▶ _Assignment_: Looking at the listing below, retype exactly the lines starting at the one containing "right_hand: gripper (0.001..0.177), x" and ending at the one containing "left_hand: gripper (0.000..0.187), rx", both included, and nothing else.

▶ _Recorded information_:
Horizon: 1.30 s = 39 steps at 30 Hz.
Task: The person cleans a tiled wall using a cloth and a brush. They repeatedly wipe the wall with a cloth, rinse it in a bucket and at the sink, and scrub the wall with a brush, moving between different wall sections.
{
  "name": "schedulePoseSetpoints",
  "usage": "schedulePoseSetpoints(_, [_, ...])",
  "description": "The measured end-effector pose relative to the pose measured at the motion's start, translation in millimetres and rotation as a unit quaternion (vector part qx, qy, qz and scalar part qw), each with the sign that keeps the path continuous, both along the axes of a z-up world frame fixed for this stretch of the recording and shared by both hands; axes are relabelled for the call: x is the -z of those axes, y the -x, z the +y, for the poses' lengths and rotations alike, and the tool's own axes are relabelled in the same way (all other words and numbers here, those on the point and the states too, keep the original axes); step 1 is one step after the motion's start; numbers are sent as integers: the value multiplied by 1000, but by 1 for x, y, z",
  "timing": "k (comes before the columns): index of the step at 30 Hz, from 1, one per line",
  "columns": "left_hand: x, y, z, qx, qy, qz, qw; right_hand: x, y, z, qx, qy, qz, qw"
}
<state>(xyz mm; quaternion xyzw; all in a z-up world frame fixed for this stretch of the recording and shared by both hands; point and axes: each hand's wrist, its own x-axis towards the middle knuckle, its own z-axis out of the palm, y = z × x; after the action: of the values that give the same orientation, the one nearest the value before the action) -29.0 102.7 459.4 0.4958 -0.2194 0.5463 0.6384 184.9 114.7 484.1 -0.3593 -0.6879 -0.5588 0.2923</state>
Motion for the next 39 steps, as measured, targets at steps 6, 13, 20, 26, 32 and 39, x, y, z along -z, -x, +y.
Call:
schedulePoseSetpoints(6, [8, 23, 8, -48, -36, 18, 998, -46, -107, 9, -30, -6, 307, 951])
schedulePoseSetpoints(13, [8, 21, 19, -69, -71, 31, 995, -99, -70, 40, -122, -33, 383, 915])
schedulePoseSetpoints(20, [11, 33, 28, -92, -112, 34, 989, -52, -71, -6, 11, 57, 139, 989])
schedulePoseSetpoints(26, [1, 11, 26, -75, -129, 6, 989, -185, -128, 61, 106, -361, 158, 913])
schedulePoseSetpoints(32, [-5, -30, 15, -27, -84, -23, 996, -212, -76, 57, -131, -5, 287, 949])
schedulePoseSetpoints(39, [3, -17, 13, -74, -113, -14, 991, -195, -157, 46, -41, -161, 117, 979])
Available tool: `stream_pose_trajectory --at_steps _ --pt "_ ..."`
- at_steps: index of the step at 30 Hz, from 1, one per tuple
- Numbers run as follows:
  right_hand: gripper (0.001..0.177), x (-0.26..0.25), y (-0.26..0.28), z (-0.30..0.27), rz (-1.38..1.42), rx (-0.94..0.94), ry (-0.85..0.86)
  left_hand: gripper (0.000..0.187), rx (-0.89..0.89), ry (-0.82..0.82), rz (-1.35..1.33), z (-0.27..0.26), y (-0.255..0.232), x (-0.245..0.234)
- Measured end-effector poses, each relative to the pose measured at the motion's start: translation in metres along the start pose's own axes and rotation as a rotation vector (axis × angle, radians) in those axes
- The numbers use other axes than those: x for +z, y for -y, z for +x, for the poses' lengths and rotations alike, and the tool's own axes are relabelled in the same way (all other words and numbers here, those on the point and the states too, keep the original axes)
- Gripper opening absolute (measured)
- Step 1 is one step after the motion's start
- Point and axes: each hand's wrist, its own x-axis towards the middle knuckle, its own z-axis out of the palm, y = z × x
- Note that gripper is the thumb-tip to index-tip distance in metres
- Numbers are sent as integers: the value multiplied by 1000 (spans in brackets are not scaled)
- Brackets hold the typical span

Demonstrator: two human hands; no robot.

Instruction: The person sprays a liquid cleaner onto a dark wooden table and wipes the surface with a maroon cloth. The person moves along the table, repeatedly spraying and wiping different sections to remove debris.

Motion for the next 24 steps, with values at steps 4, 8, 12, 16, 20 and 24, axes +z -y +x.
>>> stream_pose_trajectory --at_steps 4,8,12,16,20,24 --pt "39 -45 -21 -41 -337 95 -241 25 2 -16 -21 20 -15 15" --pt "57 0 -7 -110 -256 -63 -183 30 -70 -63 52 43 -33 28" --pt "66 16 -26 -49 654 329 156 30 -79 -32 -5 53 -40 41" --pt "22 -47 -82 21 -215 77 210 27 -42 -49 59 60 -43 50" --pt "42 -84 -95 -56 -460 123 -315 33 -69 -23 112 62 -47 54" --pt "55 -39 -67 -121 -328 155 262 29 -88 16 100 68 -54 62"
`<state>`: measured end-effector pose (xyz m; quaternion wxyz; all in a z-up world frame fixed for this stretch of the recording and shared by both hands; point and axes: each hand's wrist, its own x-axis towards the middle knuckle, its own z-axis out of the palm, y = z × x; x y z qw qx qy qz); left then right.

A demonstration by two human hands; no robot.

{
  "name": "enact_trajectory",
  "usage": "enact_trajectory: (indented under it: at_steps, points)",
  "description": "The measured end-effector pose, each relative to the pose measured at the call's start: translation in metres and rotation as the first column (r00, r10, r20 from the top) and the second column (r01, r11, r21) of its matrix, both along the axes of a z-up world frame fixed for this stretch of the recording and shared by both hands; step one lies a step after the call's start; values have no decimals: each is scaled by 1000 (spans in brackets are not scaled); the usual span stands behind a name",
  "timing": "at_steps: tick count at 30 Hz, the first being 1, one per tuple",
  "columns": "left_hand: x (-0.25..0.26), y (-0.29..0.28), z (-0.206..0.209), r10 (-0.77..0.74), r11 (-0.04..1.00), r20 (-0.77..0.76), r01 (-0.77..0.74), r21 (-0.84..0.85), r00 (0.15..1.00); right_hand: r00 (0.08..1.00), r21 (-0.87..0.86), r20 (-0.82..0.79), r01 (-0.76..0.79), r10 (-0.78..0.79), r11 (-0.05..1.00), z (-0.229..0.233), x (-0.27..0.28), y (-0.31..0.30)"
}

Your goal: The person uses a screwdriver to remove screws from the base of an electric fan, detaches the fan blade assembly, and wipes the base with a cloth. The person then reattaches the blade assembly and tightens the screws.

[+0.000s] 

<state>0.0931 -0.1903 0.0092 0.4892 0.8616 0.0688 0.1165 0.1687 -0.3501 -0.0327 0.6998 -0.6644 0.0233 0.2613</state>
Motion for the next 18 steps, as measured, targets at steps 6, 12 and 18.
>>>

▶ _Response to the task_:
  right_hand: gripper (0.001..0.177), x (-0.26..0.25), y (-0.26..0.28), z (-0.30..0.27), rz (-1.38..1.42), rx (-0.94..0.94), ry (-0.85..0.86)
  left_hand: gripper (0.000..0.187), rx (-0.89..0.89), ry (-0.82..0.82), rz (-1.35..1.33), z (-0.27..0.26), y (-0.255..0.232), x (-0.245..0.234)

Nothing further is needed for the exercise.